なお、川人氏が問題にしている5年前の講演でいいたかったことは、その講演の直前に出した「拉致と放置」と重なる。そこでは、岸元首相と安倍官房副長官を重ねて批判するところに主眼があった。以下、その直言から引用する。
…(中国残留孤児に対して) 戦後日本は冷たかった。1949年の中華人民共和国成立で政府は国交を断絶。引き揚げは中断されてしまう。中国には未帰還者が数多く残された。だが、岸内閣は、1959年、「未帰還者に関する特別措置法」を国会に提出。この法律により、中国に多くの未帰還者がいるにもかかわらず、「戦時死亡宣告」を行って戸籍を抹消する措置をとった。この手続をすれば3万円の弔慰金が出る。1959年の国家公務員(一般職)の給与は20760円。遺族の足元をみるような、何とも冷たい仕打ちである。この措置により、日本人残留者1万3000人が生きながら法的に「死者」と扱われ、残留邦人の判明が著しく困難になった。

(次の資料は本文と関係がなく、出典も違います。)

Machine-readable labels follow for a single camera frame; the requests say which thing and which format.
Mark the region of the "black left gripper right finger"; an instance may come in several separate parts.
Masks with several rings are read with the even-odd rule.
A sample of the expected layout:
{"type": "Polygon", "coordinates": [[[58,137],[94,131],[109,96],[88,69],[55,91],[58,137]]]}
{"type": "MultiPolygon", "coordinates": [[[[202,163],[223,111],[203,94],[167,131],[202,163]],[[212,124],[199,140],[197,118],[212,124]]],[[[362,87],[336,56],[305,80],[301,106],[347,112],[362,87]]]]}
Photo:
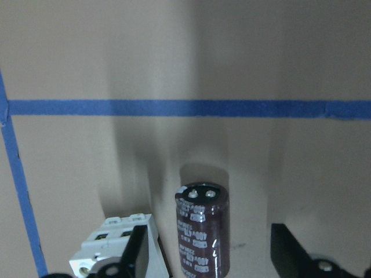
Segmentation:
{"type": "Polygon", "coordinates": [[[270,257],[279,277],[354,277],[331,260],[313,259],[285,224],[271,225],[270,257]]]}

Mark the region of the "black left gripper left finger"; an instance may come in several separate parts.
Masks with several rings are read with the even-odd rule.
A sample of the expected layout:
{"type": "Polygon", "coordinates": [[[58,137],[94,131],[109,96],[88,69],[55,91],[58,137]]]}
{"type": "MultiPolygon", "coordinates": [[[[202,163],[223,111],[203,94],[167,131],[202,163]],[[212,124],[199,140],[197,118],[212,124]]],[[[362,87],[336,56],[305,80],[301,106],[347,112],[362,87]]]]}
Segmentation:
{"type": "Polygon", "coordinates": [[[121,257],[104,259],[88,277],[145,277],[148,269],[148,229],[135,226],[121,257]]]}

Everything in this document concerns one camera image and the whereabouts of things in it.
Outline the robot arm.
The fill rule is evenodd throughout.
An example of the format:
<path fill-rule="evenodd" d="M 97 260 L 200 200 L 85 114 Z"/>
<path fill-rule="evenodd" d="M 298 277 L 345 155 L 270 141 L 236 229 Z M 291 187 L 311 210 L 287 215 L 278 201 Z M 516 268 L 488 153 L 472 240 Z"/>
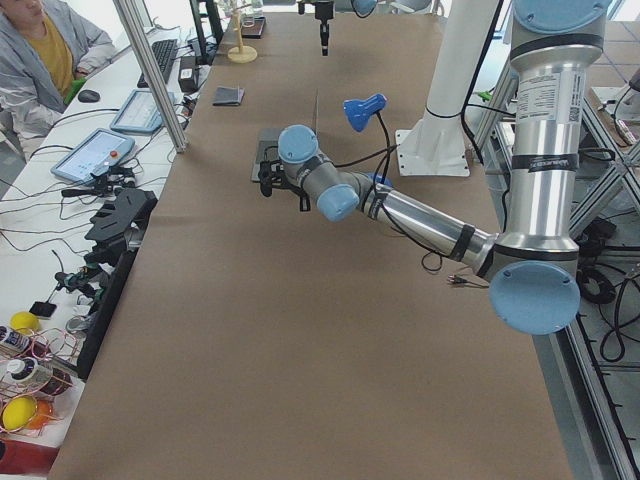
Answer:
<path fill-rule="evenodd" d="M 314 18 L 320 22 L 320 42 L 323 56 L 329 55 L 330 21 L 334 19 L 334 1 L 314 1 Z M 350 1 L 352 11 L 358 18 L 366 18 L 373 13 L 377 5 L 376 0 Z"/>
<path fill-rule="evenodd" d="M 515 1 L 507 71 L 516 81 L 514 144 L 486 233 L 395 190 L 386 163 L 404 176 L 463 176 L 463 146 L 480 138 L 465 119 L 501 13 L 498 1 L 455 1 L 445 25 L 424 112 L 409 130 L 387 134 L 372 173 L 334 164 L 304 125 L 283 129 L 278 157 L 260 167 L 264 195 L 289 190 L 302 210 L 328 220 L 354 212 L 384 222 L 419 247 L 469 267 L 489 284 L 498 317 L 531 335 L 569 325 L 580 305 L 579 248 L 570 235 L 587 69 L 601 56 L 605 1 Z"/>

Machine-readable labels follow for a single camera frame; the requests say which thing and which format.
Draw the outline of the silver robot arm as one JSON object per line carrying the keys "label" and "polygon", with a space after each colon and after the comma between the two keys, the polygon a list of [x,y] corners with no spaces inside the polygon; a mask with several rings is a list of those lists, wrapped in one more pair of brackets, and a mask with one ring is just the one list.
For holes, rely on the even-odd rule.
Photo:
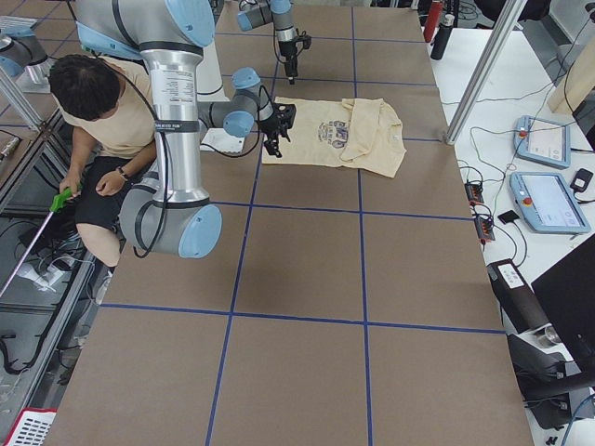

日中国交回復後も、大蔵省(当時)が戦時死亡宣告された者に対する身元調査の予算は計上できないというかたくなな姿勢を貫き、身元調査はさらに遅延することになる。訪日調査が行われたのは、国交回復から9年もたった1981年だった。紅谷さんら原告〔中国残留孤児訴訟の〕は、大本営による在留邦人の置き去りを「第1の遺棄」とすれば、この特別措置法による戸籍抹消措置を「第2の遺棄」であるという。

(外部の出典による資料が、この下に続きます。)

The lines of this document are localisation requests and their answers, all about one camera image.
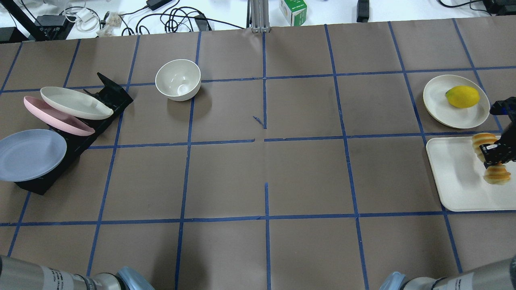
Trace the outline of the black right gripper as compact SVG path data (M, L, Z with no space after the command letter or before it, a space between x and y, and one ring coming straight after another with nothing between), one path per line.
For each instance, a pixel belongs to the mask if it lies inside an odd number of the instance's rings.
M491 106L489 112L495 116L507 115L510 119L510 124L496 143L481 145L485 169L516 160L516 98L509 97L505 100L496 101Z

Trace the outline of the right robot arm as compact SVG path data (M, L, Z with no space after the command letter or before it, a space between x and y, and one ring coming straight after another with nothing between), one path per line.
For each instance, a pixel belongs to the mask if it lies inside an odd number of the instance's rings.
M479 133L427 143L437 191L455 212L515 210L515 97L496 101L490 114L506 115L510 125L501 136ZM393 272L382 290L514 290L515 257L442 278L409 279Z

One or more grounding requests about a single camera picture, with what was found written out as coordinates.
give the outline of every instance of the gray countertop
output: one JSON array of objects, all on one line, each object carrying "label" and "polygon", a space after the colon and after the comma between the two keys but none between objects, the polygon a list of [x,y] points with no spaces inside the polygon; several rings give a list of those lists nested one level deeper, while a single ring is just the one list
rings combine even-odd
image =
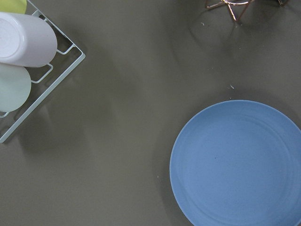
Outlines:
[{"label": "gray countertop", "polygon": [[0,144],[2,226],[190,226],[168,167],[193,115],[248,99],[301,126],[301,1],[238,24],[204,0],[32,1],[87,57]]}]

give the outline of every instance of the white cup
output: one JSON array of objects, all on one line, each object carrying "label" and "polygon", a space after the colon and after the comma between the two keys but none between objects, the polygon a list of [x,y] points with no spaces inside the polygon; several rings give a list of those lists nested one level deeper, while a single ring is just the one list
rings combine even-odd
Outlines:
[{"label": "white cup", "polygon": [[27,100],[32,87],[24,67],[0,64],[0,112],[12,112]]},{"label": "white cup", "polygon": [[44,20],[0,12],[0,63],[42,67],[55,56],[57,40]]}]

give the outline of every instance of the round blue dish
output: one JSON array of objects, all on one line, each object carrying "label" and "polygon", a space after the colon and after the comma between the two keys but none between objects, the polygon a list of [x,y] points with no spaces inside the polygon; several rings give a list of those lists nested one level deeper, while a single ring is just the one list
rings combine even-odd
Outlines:
[{"label": "round blue dish", "polygon": [[298,226],[301,131],[258,102],[215,104],[181,130],[170,180],[195,226]]}]

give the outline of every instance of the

…法治国家と言われる日本。しかし、残留孤児の問題でも「放置国家」であり続けた。そして1959年の特別措置法こそ、「法恥国家」と呼ぶにふさわしい仕打ちである。残留孤児国賠訴訟では、この法律が当然争点となる。「国家的放置」の政策に深く関わった岸信介首相(当時)。その女婿は安倍晋太郎元外相。その息子が、拉致問題の強行策で一躍有名になった安倍晋三官房副長官であるのは何かの因縁か。
拉致問題も、国家と国家の隙間に家族が挟まれ、ある時は無視され、ある時は過剰に介入され、翻弄されている。国家がその時々の都合で個人・家族を利用し、「国策」を推進するのは、戦前も戦後も一貫している。個人の生活をこれ以上、「国策」の道具にさせてはならない。
参議院選挙を前にして、突然、安倍内閣は、中国残留孤児に対して方針を急転換させた。孤児たちに14万円が支給されることになった。安倍首相は孤児たちを官邸に呼び寄せ、一人ひとりと握手をしていた。なぜもっと早くこのような措置をとれなかったのか。選挙向けといわれても仕方ないだろう。
2002年12月講演における、私の安倍批判のなかで使った「駄々っ子」という表現が、今回突然非難されたわけだが、その後、首相になった安倍氏の対米一辺倒「駄々っ子」ぶりについては眉をひそめる人が増えている。とうの米国が北朝鮮政策を微妙に転換しつつある。